▶ _TASK DESCRIPTION_: Each entry, in full: reproduce it exactly.

▶ _EXERCISE INPUT_:
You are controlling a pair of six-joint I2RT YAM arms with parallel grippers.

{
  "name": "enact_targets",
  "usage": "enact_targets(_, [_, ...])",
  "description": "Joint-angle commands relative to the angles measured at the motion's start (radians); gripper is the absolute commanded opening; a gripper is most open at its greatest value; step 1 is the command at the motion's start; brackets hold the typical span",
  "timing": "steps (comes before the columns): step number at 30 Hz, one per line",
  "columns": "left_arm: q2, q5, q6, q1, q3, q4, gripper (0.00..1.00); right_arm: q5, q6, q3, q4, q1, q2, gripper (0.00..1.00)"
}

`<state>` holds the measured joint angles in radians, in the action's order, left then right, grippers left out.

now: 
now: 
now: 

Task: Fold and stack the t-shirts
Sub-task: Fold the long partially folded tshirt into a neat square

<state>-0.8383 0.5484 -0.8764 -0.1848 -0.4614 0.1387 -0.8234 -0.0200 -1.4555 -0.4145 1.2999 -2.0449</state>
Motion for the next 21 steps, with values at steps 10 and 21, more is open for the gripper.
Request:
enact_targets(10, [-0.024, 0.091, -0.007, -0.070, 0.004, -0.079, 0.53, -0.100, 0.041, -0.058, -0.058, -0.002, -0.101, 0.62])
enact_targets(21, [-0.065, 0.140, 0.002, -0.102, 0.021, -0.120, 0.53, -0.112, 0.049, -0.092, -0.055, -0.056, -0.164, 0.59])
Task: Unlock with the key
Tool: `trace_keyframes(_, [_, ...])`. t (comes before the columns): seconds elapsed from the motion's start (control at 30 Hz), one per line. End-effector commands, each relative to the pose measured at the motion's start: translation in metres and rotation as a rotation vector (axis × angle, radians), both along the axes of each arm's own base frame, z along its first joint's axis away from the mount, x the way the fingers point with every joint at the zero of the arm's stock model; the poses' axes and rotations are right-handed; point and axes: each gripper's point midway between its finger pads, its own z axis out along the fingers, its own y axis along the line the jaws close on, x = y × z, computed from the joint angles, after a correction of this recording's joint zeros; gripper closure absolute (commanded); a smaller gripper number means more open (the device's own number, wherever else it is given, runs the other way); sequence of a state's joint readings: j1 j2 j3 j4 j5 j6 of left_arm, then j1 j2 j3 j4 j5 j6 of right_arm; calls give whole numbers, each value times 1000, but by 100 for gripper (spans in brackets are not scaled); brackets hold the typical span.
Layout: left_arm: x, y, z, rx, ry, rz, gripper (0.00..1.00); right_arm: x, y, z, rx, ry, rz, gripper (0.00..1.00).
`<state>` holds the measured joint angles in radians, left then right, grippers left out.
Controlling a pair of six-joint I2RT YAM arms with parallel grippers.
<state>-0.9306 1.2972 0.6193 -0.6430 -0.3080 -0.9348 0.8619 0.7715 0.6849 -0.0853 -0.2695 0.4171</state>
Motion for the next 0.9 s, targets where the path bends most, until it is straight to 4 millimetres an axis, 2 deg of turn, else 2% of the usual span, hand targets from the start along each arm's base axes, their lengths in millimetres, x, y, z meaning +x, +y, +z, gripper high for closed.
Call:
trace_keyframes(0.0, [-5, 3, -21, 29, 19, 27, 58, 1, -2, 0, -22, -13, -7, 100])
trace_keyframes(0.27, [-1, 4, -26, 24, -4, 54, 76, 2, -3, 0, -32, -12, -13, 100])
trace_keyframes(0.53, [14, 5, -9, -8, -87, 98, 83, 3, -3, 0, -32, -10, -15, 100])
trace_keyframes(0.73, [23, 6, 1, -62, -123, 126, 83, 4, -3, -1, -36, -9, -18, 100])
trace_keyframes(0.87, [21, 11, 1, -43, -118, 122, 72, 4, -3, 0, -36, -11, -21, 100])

▶ _RESPONSE BOX_:
You are controlling a pair of six-joint I2RT YAM arms with parallel grippers.

{
  "name": "enact_targets",
  "usage": "enact_targets(_, [_, ...])",
  "description": "Joint-angle commands relative to the angles measured at the motion's start (radians); gripper is the absolute commanded opening; a gripper is most open at its greatest value; step 1 is the command at the motion's start; brackets hold the typical span",
  "timing": "steps (comes before the columns): step number at 30 Hz, one per line",
  "columns": "left_arm: q2, q5, q6, q1, q3, q4, gripper (0.00..1.00); right_arm: q5, q6, q3, q4, q1, q2, gripper (0.00..1.00)"
}

`<state>` holds the measured joint angles in radians, in the action's order, left then right, grippers left out.

now: 
now: 
now: 

Task: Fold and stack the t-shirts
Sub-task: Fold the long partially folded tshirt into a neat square

<state>-0.8383 0.5484 -0.8764 -0.1848 -0.4614 0.1387 -0.8234 -0.0200 -1.4555 -0.4145 1.2999 -2.0449</state>
Motion for the next 21 steps, with values at steps 10 and 21, more is open for the gripper.
Request:
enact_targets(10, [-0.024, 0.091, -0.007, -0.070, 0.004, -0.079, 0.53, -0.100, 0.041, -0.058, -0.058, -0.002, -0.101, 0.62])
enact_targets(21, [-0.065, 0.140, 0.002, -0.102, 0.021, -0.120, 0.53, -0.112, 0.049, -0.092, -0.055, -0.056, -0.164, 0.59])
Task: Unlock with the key
Tool: `trace_keyframes(_, [_, ...])`. t (comes before the columns): seconds elapsed from the motion's start (control at 30 Hz), one per line. End-effector commands, each relative to the pose measured at the motion's start: translation in metres and rotation as a rotation vector (axis × angle, radians), both along the axes of each arm's own base frame, z along its first joint's axis away from the mount, x the way the fingers point with every joint at the zero of the arm's stock model; the poses' axes and rotations are right-handed; point and axes: each gripper's point midway between its finger pads, its own z axis out along the fingers, its own y axis along the line the jaws close on, x = y × z, computed from the joint angles, after a correction of this recording's joint zeros; gripper closure absolute (commanded); a smaller gripper number means more open (the device's own number, wherever else it is given, runs the other way); sequence of a state's joint readings: j1 j2 j3 j4 j5 j6 of left_arm, then j1 j2 j3 j4 j5 j6 of right_arm; calls give whole numbers, each value times 1000, but by 100 for gripper (spans in brackets are not scaled); brackets hold the typical span.
Layout: left_arm: x, y, z, rx, ry, rz, gripper (0.00..1.00); right_arm: x, y, z, rx, ry, rz, gripper (0.00..1.00).
`<state>` holds the measured joint angles in radians, left then right, grippers left out.
Controlling a pair of six-joint I2RT YAM arms with parallel grippers.
<state>-0.9306 1.2972 0.6193 -0.6430 -0.3080 -0.9348 0.8619 0.7715 0.6849 -0.0853 -0.2695 0.4171</state>
Motion for the next 0.9 s, targets where the path bends most, until it is straight to 4 millimetres an axis, 2 deg of turn, else 2% of the usual span, hand targets from the start along each arm's base axes, their lengths in millimetres, x, y, z meaning +x, +y, +z, gripper high for closed.
Call:
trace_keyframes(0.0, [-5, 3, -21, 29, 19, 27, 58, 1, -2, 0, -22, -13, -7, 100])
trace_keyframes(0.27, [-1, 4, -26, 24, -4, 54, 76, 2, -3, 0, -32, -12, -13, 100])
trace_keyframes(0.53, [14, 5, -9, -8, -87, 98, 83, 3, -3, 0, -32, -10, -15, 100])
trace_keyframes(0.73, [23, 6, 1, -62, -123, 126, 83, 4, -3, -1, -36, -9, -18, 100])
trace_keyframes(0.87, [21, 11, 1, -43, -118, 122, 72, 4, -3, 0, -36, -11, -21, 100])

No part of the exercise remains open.